From the line below that contains "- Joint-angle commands" to the line that contains "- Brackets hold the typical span", repeat every line exactly, both ends included, and nothing else.

-- Dataset excerpt follows --

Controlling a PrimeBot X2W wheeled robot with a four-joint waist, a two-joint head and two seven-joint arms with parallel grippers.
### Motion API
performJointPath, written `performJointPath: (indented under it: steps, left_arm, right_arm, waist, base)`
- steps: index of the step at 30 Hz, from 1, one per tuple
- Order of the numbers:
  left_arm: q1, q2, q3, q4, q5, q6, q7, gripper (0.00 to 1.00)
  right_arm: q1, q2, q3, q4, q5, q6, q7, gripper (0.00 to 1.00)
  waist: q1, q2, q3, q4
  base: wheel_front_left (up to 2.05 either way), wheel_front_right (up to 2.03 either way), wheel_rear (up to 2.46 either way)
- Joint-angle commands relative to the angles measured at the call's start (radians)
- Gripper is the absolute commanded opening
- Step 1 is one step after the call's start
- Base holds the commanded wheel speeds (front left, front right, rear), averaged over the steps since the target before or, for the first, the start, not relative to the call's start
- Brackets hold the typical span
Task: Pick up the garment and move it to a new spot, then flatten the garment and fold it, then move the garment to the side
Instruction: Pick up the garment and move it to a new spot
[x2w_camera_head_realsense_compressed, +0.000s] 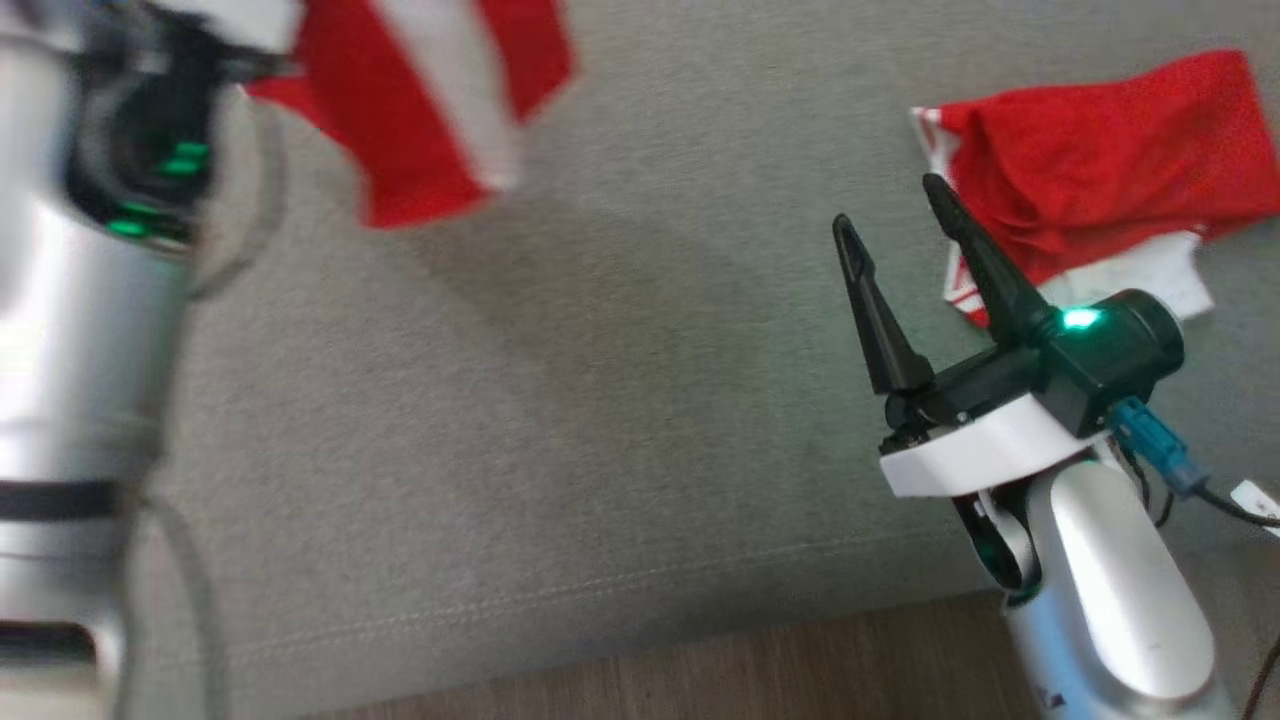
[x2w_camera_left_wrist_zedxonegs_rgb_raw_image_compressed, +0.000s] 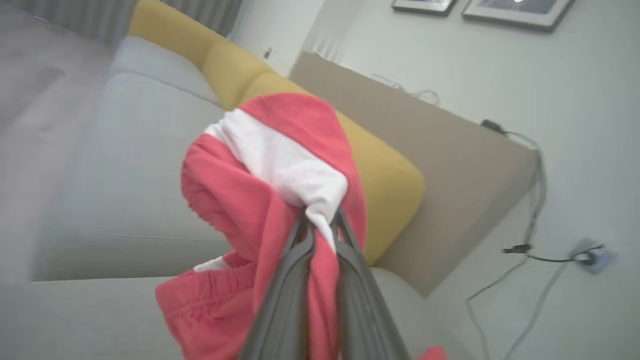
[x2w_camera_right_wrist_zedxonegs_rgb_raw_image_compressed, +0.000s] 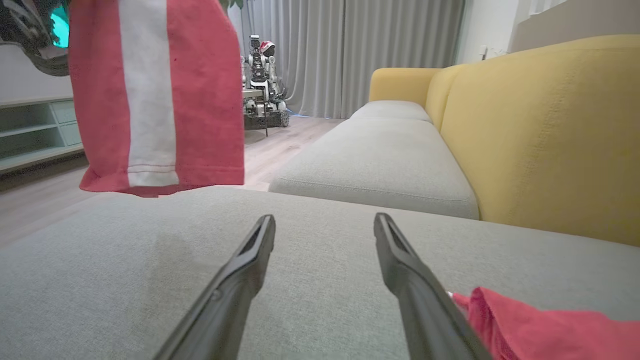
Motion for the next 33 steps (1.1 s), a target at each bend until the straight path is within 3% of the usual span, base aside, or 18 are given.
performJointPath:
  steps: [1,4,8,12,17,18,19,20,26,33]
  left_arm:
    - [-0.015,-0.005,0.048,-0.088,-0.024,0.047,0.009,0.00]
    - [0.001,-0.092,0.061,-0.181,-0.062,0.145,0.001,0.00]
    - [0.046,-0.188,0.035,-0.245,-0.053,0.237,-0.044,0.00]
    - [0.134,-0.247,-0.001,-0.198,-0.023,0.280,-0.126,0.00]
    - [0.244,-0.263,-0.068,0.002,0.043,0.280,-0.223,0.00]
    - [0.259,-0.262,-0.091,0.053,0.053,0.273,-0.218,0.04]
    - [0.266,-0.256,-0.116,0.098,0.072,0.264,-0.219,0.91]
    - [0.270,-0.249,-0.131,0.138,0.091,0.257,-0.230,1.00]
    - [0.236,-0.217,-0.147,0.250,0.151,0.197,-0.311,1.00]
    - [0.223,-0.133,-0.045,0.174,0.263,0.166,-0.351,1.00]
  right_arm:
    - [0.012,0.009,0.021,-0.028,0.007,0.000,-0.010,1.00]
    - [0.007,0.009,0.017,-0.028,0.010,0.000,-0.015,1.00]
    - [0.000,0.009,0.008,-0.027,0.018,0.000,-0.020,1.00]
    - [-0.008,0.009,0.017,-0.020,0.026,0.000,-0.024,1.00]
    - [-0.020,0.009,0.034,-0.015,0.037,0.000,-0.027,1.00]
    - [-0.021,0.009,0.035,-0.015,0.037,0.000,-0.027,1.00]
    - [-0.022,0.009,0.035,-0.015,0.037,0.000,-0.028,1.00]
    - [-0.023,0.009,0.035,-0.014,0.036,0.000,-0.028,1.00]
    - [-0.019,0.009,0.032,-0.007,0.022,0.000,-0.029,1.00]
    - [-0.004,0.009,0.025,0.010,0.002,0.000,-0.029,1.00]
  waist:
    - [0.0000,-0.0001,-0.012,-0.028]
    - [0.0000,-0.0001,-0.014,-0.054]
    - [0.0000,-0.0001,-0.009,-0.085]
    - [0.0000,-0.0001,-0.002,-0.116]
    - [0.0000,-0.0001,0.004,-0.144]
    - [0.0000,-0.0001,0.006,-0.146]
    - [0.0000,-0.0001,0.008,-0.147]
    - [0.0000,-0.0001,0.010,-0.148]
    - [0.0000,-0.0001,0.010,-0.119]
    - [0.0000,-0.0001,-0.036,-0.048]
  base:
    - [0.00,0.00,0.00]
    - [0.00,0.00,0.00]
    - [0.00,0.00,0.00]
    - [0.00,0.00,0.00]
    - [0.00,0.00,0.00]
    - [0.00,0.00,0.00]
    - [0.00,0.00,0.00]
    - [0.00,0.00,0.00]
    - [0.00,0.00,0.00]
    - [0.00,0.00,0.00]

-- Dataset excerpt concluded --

■ **Answer to the exercise**
- Joint-angle commands relative to the angles measured at the call's start (radians)
- Gripper is the absolute commanded opening
- Step 1 is one step after the call's start
- Base holds the commanded wheel speeds (front left, front right, rear), averaged over the steps since the target before or, for the first, the start, not relative to the call's start
- Brackets hold the typical span

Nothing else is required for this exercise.